What this task involves
Please repeat the records exactly. The pictures are to be left out.

━━━

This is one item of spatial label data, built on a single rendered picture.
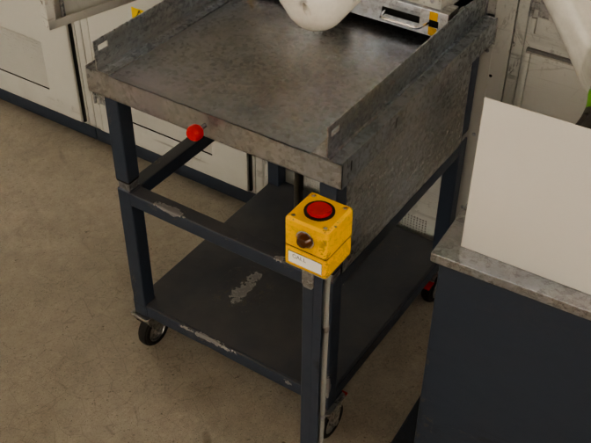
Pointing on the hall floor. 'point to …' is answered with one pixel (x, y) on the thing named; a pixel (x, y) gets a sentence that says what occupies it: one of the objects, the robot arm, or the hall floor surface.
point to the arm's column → (503, 368)
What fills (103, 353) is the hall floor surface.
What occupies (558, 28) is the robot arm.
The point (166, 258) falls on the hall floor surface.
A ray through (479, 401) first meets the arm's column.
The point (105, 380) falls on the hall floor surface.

━━━

Response box
This is one item of spatial label data, built on a single rendered picture.
Pointing on the hall floor. 'point to …' is answered with one pixel (x, y) on the thing named; a pixel (x, y) gets a sentence that says what occupies it: one of the objects, the robot arm, or the hall floor surface.
point to the arm's column → (503, 368)
What fills (103, 353) is the hall floor surface.
What occupies (558, 28) is the robot arm.
The point (166, 258) falls on the hall floor surface.
A ray through (479, 401) first meets the arm's column.
The point (105, 380) falls on the hall floor surface.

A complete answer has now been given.